Basho’s Narrow Road
First published in Woodnotes #29, Summer 1996, page 53.
Bashō’s Narrow Road, translated by Hiroaki Sato. Foreword by Cor van den Heuvel. Stone Bridge Press, 1996, 186 pages, paperback, 5½ by 9 inches. $15.00 in bookstores, or order from Stone Bridge Press, P.O. Box 8208, Berkeley, California 94707 [address no longer correct]. If you’ve read Basho’s Oku no Hosomichi before, you’re in for a treat with this new translation. Sato’s fresh version of Basho’s classic haibun/travel diary is augmented by 342 annotations to the text, plus 25 detailed endnotes, explaining contexts and allusions.

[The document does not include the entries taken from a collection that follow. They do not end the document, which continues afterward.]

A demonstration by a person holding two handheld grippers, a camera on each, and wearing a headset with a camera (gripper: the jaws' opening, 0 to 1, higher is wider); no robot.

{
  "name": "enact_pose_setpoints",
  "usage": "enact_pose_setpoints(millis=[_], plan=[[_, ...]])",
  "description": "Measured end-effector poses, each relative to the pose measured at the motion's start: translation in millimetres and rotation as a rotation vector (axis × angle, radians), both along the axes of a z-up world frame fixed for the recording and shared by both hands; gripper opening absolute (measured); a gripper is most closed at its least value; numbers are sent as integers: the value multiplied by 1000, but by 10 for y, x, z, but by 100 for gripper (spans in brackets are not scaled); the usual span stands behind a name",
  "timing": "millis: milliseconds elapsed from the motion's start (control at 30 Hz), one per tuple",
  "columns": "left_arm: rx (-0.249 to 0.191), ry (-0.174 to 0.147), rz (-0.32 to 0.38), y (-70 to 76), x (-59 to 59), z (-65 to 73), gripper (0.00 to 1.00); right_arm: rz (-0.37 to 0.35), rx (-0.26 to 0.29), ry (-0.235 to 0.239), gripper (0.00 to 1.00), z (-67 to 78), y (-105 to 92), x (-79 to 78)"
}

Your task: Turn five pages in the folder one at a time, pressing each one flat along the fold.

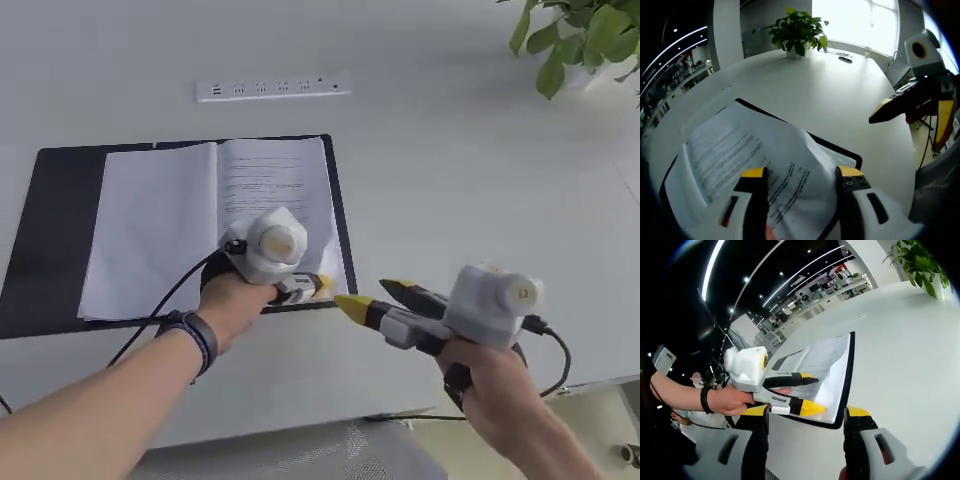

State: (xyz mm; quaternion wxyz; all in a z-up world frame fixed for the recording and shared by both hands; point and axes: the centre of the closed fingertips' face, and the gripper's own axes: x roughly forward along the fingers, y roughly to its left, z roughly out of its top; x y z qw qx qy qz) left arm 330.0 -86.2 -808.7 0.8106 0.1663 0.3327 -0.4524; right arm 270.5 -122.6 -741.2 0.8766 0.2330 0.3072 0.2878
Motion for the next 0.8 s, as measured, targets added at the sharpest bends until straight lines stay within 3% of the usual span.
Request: enact_pose_setpoints(millis=[333,433,633,667,700,800], plan=[[-8,5,13,7,1,9,54,-9,109,43,51,-145,208,594],[-10,9,14,7,1,10,54,-31,166,91,49,-194,259,671],[-8,15,18,20,-6,15,54,-52,223,104,39,-202,310,807],[-6,14,16,20,-4,13,54,-71,245,152,37,-268,305,805],[-5,14,15,19,-4,11,54,-81,274,171,36,-299,301,817],[-5,17,17,19,-5,10,54,-99,320,189,31,-309,280,818]])
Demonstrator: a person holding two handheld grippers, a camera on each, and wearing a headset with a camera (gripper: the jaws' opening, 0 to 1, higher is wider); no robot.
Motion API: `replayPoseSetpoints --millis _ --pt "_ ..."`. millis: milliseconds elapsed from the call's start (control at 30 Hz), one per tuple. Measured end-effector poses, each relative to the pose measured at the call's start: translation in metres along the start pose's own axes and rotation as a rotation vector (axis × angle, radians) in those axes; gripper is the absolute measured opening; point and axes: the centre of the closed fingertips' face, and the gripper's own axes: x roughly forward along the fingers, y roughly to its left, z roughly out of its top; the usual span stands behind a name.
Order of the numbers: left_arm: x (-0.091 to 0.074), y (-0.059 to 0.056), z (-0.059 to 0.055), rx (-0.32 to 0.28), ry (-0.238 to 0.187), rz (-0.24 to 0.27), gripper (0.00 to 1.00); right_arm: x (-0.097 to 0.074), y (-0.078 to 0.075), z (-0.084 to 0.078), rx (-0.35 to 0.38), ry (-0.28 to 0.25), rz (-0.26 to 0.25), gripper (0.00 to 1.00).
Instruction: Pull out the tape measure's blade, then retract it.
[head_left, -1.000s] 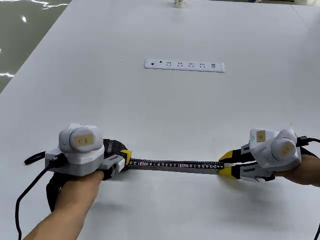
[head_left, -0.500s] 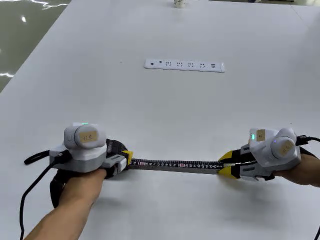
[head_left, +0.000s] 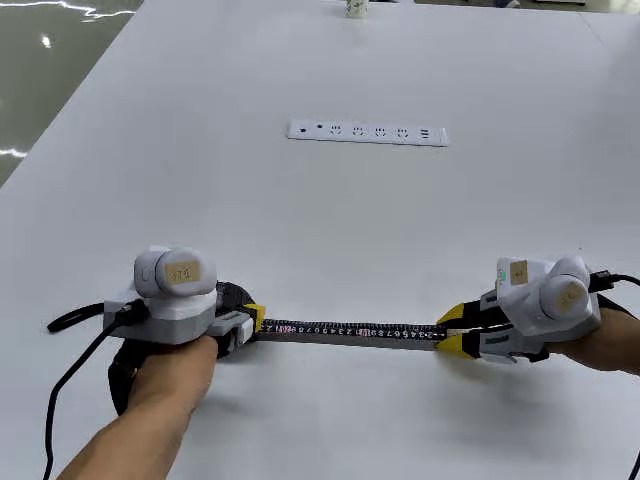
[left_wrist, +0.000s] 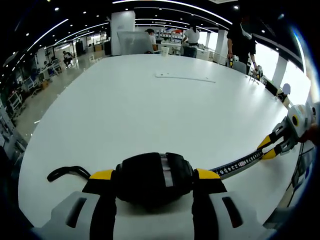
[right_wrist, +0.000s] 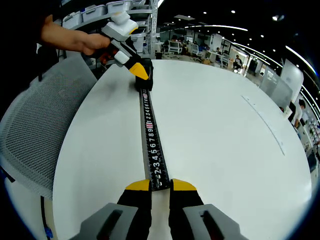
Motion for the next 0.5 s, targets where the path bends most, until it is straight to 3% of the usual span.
replayPoseSetpoints --millis 500 --pt "-0.0021 0.0005 0.0011 0.02 -0.011 -0.01 0.53 -0.0002 -0.0002 -0.0005 -0.003 0.01 -0.003 0.08"
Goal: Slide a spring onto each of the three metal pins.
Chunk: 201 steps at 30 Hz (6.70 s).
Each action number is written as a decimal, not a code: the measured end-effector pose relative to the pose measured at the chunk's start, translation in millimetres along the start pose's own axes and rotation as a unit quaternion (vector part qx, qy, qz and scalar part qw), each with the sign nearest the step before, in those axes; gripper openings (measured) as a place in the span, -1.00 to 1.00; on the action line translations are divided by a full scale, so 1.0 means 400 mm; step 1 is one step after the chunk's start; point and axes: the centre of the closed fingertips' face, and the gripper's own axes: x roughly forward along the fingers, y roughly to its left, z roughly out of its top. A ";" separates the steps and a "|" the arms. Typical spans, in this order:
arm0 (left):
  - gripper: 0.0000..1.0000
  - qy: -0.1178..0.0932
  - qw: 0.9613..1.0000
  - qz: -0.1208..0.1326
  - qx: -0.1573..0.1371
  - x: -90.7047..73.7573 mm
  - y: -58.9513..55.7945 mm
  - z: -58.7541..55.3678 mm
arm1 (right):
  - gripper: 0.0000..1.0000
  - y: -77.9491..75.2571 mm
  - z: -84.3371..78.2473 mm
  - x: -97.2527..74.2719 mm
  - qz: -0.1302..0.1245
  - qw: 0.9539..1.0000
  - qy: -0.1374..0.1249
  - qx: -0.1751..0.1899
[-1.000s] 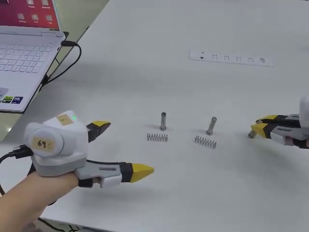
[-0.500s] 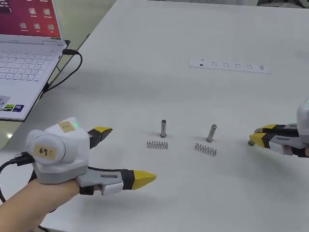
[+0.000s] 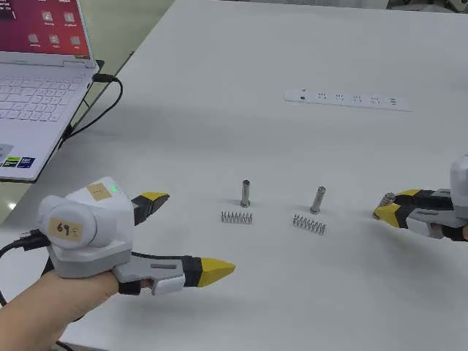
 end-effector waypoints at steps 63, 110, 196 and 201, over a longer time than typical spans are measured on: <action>0.86 0.007 1.000 -0.015 0.001 0.000 -0.017 -0.005 | -0.52 0.209 0.032 0.035 0.081 0.994 0.000 -0.067; 0.83 0.018 1.000 -0.013 -0.005 -0.018 -0.011 -0.030 | -0.76 0.258 0.022 0.165 0.114 0.985 0.046 -0.118; -0.83 0.018 0.960 -0.259 0.101 0.179 -0.347 0.090 | -0.84 0.431 0.071 -0.094 0.260 0.928 -0.013 -0.264; -0.89 0.016 0.959 -0.261 0.110 0.176 -0.350 0.088 | -0.84 0.437 0.074 -0.097 0.260 0.929 -0.014 -0.264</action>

The book is thorough, with a fine map of Basho’s journey and numerous illustrations that Buson made in 1779. In addition, the book includes a renga, “A Farewell Gift to Sora,” complete with commentary, revised from its previous publication in One Hundred Frogs: From Renga to Haiku to English (Weatherhill, 1983). All poems, incidentally, remain true to Sato’s preference for one-line translations. This is quite likely a landmark translation of Basho’s work. It is, as Sato notes in his introduction, “the first translation of Oku no Hosomichi that stresses the renga aspect of Basho’s literary activity in his exploration of the Interior.” Eagerly recommended.